Material shown:
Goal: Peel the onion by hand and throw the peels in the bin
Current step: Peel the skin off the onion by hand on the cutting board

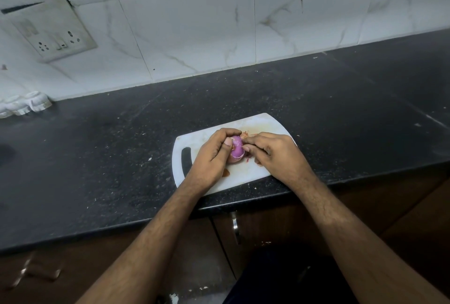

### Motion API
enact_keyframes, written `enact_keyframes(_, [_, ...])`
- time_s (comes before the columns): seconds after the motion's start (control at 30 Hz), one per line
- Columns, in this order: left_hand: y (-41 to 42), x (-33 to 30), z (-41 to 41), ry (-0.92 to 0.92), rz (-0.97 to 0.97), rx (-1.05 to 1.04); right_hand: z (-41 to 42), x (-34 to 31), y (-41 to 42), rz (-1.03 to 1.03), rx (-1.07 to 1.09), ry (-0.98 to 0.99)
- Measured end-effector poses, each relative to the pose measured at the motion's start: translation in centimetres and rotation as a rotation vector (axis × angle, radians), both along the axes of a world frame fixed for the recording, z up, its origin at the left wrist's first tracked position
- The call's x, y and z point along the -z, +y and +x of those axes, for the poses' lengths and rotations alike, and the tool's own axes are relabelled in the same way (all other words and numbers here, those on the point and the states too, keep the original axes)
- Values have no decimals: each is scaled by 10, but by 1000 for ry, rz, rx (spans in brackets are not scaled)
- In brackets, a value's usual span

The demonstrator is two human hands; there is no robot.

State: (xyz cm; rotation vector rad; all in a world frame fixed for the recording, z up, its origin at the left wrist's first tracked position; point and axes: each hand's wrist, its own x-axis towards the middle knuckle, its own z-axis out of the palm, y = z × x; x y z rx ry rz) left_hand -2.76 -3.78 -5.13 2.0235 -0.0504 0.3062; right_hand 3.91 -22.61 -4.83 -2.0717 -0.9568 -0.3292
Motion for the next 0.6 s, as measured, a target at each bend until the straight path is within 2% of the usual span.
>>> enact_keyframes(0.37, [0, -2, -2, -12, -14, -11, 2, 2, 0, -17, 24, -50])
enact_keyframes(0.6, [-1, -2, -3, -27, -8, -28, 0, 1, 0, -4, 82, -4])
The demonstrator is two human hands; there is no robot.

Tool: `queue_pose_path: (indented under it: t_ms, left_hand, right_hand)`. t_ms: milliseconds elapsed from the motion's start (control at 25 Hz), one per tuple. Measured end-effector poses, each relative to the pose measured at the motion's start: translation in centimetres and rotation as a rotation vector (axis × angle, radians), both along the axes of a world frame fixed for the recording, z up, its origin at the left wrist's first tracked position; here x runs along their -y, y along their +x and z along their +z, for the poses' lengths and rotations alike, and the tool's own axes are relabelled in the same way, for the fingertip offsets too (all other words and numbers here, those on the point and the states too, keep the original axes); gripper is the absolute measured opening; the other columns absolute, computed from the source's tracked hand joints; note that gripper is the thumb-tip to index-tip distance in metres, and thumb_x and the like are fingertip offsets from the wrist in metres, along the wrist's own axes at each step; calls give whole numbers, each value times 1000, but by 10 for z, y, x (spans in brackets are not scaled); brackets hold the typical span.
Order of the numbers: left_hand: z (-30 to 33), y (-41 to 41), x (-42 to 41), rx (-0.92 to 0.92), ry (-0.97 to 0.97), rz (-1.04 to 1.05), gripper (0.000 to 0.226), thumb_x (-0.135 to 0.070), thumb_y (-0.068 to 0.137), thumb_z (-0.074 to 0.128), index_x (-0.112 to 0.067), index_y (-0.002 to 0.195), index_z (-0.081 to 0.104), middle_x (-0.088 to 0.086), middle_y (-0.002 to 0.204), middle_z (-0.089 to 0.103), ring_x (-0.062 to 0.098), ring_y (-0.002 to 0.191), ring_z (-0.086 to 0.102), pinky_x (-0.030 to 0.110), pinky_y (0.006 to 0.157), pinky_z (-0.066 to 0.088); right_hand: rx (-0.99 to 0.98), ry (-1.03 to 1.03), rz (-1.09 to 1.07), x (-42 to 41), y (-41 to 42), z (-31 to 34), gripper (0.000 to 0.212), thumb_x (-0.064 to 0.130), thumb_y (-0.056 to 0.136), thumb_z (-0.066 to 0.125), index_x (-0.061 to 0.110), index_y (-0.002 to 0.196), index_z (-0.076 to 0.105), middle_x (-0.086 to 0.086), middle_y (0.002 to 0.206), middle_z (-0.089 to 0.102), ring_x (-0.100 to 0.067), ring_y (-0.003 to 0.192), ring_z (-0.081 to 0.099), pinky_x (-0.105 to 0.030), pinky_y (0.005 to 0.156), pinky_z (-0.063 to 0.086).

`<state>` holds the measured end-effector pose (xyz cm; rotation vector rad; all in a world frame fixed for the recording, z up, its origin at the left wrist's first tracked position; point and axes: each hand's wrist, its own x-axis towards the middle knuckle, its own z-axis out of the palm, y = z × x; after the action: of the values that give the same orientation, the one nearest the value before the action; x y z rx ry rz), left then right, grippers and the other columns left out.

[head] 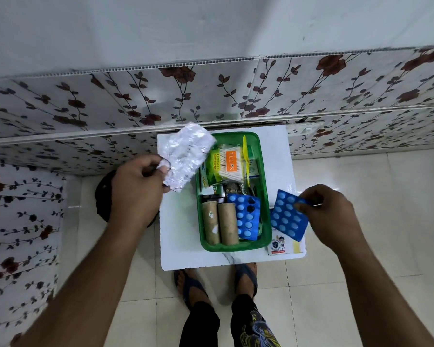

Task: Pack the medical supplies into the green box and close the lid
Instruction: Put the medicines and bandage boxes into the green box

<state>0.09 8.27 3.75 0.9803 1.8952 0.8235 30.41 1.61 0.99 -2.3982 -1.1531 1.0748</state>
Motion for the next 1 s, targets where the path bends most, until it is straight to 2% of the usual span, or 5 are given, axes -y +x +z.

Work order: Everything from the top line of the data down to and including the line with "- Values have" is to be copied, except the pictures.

Expected output:
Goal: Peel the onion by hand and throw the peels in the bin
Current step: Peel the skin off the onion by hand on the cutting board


### Motion API
enact_keyframes, written `enact_keyframes(_, [_, ...])`
- time_s (comes before the columns): seconds after the motion's start (control at 30 Hz), one per line
- Columns, in this order: left_hand: y (-41 to 42), x (-33 to 30), z (-41 to 41), ry (-0.92 to 0.92), rz (-0.97 to 0.97), rx (-1.05 to 1.04); right_hand: z (-41 to 42), x (-34 to 31), y (-41 to 42), rz (-1.03 to 1.03), rx (-1.07 to 1.09), ry (-0.98 to 0.99)
- Measured end-effector poses, each relative to the pose measured at the motion's start: translation in centimetres and rotation as a rotation vector (axis × angle, radians), both along the axes of a world frame fixed for the recording, z up, its origin at the left wrist's first tracked position
- The call's x, y and z point along the -z, +y and +x of those axes, for the poses' lengths and rotations alike, and the tool's own axes are relabelled in the same way (all other words and numbers here, those on the point and the states too, keep the original axes)
- Values have no decimals: each is scaled by 10, but by 1000 for ry, rz, rx (spans in brackets are not scaled)

The exercise is complete.